A gallery talk accompanying the exhibition will take place on the Sunday of the Labor Day weekend, August 31st from 4-6pm.

 

In a conversation with Robert Rauschenberg, Willem De Kooning once described art history as being like a bowl of alphabet soup.  

          You stick your hand in it and find something for yourself.

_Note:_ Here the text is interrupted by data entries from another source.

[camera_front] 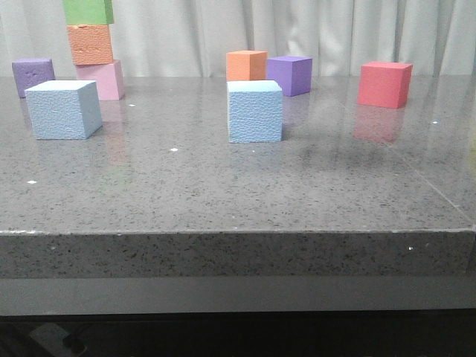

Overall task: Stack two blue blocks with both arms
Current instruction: 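Set the cube down at the center, open and raise the right gripper, then lower the left gripper onto the other light blue cube and grasp it, then lift the cube with the left gripper and carry it over the placed cube, then lower the cube onto the placed blue cube and open the left gripper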

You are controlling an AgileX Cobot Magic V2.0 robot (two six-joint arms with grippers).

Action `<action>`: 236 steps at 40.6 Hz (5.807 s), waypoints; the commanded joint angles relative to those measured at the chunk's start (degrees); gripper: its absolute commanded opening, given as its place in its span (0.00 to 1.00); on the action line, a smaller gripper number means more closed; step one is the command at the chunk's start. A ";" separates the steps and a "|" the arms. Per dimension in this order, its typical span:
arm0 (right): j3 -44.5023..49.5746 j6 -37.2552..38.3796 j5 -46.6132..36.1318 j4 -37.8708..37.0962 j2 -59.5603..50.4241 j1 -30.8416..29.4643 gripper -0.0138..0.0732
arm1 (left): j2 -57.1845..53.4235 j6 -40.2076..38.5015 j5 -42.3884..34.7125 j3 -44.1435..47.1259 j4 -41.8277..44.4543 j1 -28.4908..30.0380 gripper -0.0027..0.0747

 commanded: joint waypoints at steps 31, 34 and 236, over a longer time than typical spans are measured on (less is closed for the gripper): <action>50.87 -9.54 -34.03 2.17 -47.48 -0.56 0.79 | 1.05 -0.05 -5.06 -1.56 -0.50 -0.49 0.81; 53.38 -9.54 -34.31 1.68 -49.56 -0.56 0.79 | 1.05 -0.05 -5.06 -1.56 -0.80 -0.49 0.81; 55.54 -9.54 -31.34 0.58 -51.26 -0.56 0.79 | 95.46 64.53 24.78 -80.51 -19.16 -23.78 0.55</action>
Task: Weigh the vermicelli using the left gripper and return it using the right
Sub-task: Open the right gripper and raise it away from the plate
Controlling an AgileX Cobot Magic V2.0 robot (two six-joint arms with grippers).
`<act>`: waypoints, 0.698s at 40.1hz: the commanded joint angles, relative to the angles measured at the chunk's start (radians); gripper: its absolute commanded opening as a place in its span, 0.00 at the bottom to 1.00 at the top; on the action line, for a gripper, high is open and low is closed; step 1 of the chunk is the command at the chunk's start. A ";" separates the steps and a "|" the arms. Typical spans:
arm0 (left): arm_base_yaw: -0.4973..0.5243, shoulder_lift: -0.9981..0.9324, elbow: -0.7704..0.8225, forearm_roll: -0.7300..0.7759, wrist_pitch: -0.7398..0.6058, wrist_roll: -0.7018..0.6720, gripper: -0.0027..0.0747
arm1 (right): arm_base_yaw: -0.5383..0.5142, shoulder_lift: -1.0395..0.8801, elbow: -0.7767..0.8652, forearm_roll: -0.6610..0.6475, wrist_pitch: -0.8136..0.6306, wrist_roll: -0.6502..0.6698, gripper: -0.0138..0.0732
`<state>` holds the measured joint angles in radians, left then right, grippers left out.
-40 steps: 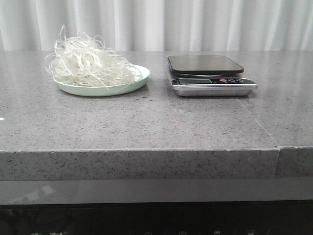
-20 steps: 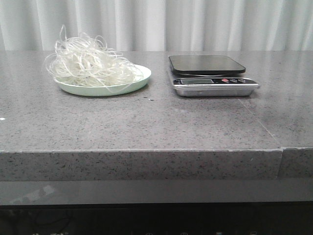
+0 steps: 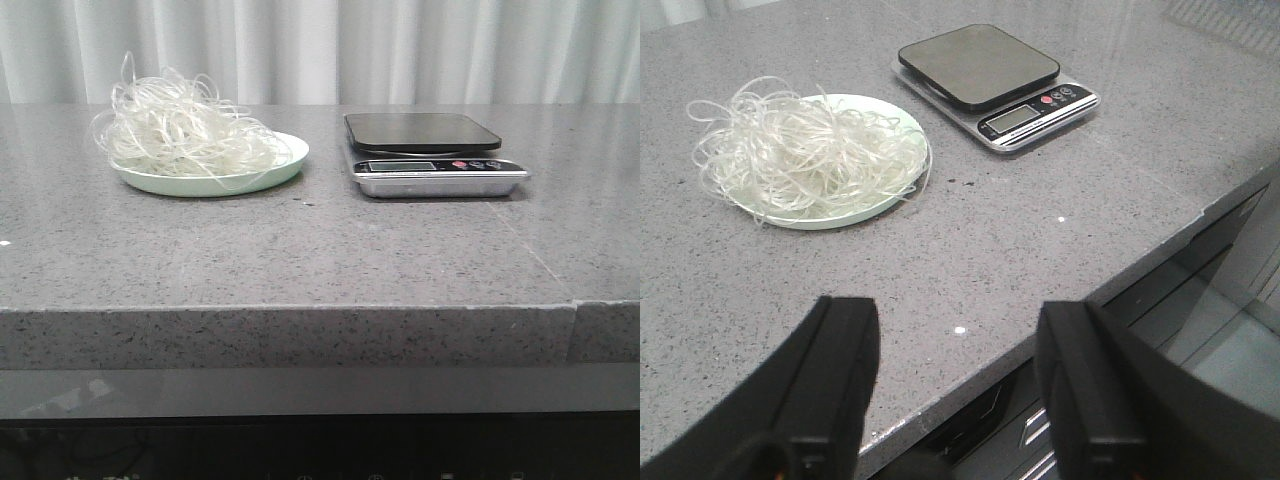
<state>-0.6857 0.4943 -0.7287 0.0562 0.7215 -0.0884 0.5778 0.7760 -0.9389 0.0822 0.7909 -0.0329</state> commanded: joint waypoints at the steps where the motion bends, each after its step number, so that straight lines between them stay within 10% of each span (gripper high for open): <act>1: -0.006 0.007 -0.026 -0.009 -0.074 -0.005 0.60 | -0.006 -0.094 0.031 -0.014 -0.018 0.002 0.71; 28: -0.006 0.007 -0.026 -0.009 -0.074 -0.005 0.58 | -0.006 -0.344 0.138 -0.014 0.113 0.002 0.69</act>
<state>-0.6857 0.4943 -0.7287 0.0545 0.7215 -0.0884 0.5768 0.4247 -0.7772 0.0757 0.9615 -0.0306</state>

Modernism succeeded Classical painting. The classic 'Old Masters' regarded the physical limitations of painting, as wholly negative. They invented perspective space to conceal the flat surface of the canvas and used layers of underpaint to subtly helping to create form.   With the advent of photography in 1839, painters felt the need to recalibrate; to seek a means of expression beyond the concept underlying classical painting and, beyond the limitations of the camera which had begun to erode their 'business'.  The painter Paul de la Roche in 1839, perfectly expressed his shock in the 'new' upon seeing the first photograph, a daguerreotype, saying, From Today, Painting is DEAD.  Modernism left the past behind.   The 'limitations,' once regarded as detrimental, came to express themselves under modernist practice as openly positive identifiers of modernism. As such, flatness, literal shape and color became primary, representative, and 'pure' qualities of the emerging modernist aesthetic. 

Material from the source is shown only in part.